En definitiva, una arriesgada y conseguida puesta en escena de un joven director dentro de un género teatralmente complejo. Un final algo desconcertante dejó al público en silencio durante unos segundos hasta que se iniciaron los aplausos. Lo que parece avalar que ir en contra del tiempo es aún, desconcertante para nuestro imaginario.

Juana Galgo Vereda

viernes, 22 de junio de 2012

Portazo a Goldoni




La hostería de la Posta. De: Carlo Goldoni. Dirección: José Gómez.
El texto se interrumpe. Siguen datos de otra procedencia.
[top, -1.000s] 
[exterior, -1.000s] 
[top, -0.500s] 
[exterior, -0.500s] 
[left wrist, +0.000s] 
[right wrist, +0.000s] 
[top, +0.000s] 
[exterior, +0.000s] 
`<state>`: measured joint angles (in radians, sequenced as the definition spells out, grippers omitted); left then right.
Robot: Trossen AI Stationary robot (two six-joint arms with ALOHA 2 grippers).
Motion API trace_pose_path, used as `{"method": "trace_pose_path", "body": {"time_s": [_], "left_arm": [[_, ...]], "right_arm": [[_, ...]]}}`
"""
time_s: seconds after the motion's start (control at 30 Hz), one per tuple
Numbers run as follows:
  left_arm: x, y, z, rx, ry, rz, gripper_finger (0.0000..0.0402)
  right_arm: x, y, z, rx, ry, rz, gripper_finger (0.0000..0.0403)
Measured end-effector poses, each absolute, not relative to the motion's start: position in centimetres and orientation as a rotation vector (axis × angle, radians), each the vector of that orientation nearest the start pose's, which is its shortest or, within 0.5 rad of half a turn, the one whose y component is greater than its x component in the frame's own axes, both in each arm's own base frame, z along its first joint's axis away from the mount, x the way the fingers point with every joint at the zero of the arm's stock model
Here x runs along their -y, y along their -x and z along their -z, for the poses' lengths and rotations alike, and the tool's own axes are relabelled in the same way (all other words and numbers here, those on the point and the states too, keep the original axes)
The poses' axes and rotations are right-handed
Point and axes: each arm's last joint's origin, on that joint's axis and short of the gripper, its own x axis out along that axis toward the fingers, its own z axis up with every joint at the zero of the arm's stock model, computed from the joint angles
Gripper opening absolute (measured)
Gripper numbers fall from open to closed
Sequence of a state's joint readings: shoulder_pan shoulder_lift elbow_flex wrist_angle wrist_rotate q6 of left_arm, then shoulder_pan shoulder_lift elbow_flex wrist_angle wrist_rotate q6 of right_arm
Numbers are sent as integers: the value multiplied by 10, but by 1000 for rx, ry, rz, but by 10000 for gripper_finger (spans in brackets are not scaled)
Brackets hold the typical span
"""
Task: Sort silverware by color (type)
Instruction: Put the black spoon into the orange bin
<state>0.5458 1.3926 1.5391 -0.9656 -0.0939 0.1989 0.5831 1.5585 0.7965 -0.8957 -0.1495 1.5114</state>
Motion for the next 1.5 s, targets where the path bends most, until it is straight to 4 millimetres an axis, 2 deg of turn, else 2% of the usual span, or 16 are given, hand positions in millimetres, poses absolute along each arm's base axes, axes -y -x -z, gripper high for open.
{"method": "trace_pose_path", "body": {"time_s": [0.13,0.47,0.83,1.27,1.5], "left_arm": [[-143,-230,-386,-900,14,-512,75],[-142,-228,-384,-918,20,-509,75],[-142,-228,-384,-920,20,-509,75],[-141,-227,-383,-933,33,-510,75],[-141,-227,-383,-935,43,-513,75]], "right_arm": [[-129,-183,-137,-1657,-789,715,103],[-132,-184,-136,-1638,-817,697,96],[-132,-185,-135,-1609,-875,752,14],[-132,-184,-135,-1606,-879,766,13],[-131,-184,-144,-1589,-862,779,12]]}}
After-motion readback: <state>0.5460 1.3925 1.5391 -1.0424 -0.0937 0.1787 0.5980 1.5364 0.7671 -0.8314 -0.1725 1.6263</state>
Elenco: Antonio de la Fuente, Javier Lago, Borja Luna, Ana Mayo, Julián Ortega, Chema Rodríguez. Vestuario: Vicenta. Sala Garcia Lorca. RESAD.
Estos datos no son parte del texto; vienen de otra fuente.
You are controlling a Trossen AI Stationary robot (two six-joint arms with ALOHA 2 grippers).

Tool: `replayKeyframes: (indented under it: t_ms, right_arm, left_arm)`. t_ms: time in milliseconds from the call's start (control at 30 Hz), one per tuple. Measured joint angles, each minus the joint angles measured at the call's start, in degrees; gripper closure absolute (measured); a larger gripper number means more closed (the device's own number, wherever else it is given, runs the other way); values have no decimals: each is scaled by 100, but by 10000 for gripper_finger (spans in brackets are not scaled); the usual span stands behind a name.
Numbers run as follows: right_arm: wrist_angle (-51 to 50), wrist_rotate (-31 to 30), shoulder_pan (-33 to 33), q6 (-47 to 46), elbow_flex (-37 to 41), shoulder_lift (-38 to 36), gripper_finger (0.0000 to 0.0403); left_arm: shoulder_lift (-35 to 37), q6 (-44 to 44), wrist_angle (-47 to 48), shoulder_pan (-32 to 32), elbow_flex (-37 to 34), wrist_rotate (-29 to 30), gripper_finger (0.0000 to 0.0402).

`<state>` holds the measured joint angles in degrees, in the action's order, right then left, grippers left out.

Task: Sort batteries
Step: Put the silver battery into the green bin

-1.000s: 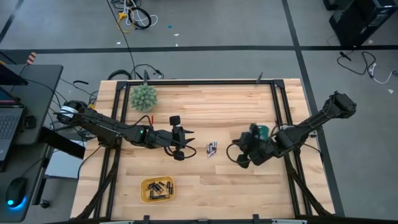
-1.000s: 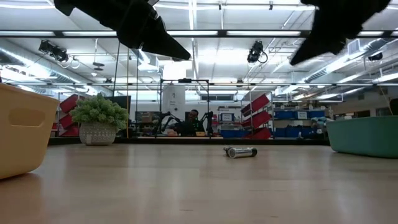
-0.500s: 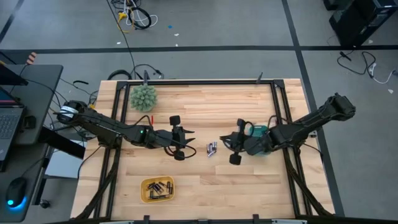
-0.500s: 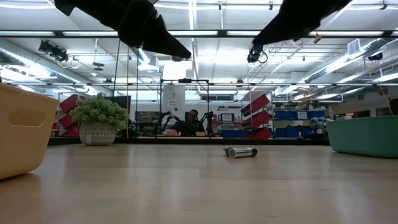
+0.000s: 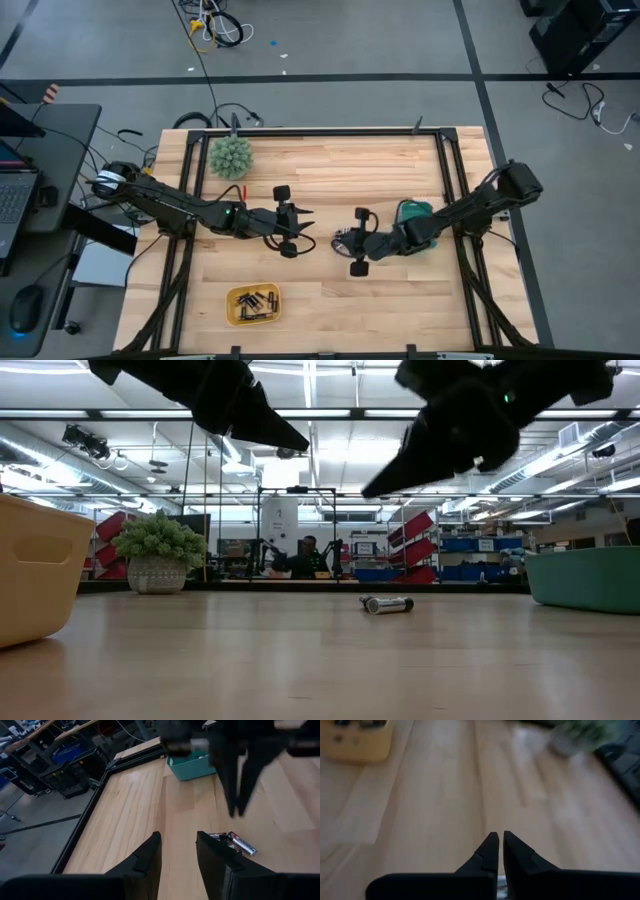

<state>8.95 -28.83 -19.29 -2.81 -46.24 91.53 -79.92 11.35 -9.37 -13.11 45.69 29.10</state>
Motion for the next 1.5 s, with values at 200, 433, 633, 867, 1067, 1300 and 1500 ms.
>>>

El que fuera considerado el fundador de la Comedia Italiana moderna, Carlo Goldoni, ha llevado a los escenarios sus obras durante casi tres siglos, como todo buen clásico. Hoy, la Escuela de Arte Dramático cede una de sus salas para que el joven director  José Gómez nos lleve a conocer su propuesta sobre una pieza de este autor que entre muchos temas nos habla sobre la honestidad del amor en la mujer y sus obligaciones. Son múltiples los temas que podemos extraer de la obra. Sobre todo una fotografía de la alta sociedad veneciana del siglo dieciocho.
Dejando al margen una trama simple, encontramos sencillez en los elementos necesarios para que la obra sea representada: una austeridad de escenografía en escena -sin necesidad de cambio de decorado- y también del propio enredo de la obra. No podemos decir lo mismo del vestuario fiel e historicista, o bien; de una lámpara de araña como símbolo de la suntuosidad de esta clase alta. Seis sillas sobre el escenario. Seis representantes que sentados toda la obra, esperaban su momento de gloria con cierta presencia escénica propia de su clase social elevada.
Una mezcla de lenguajes y códigos, entre naturalismo, farsa y comedia del arte que en momentos rompía y en momentos trasladaba a lugares ajenos a nuestra concepción actual del poder y de la vida. Nos recuerda, constantemente, nuestro lugar como espectadores, mirando lo ridículos que eran los señores y señoras de esta condición. La comedia del arte y naturalismo son difíciles de fusionar.
Lo mejor los actores cómicos, que frente al público hicieron reír con descaro a más de un espectador. La técnica del director enfocada en las capacidades interpretativas y espaciales que emergen de la obra alcanzó en su mayor parte una frescura con algún momento de distanciamiento, con los apartes dichos a público directamente. Este elemento en mi humilde opinión fue el portazo de la protagonista. Una transgresión. Un estoy harta. Una pataleta. Este final dejó al público eminentemente crítico y profesional con lecturas más o menos enfrentadas y es que fue un poco desproporcionado dentro de tanta proporción. Un gesto poco creíble en ese contexto. Y es que Nora… sólo hay una.
Un espectáculo bien armado y digno para unos, algo burgués y anticuado para otros.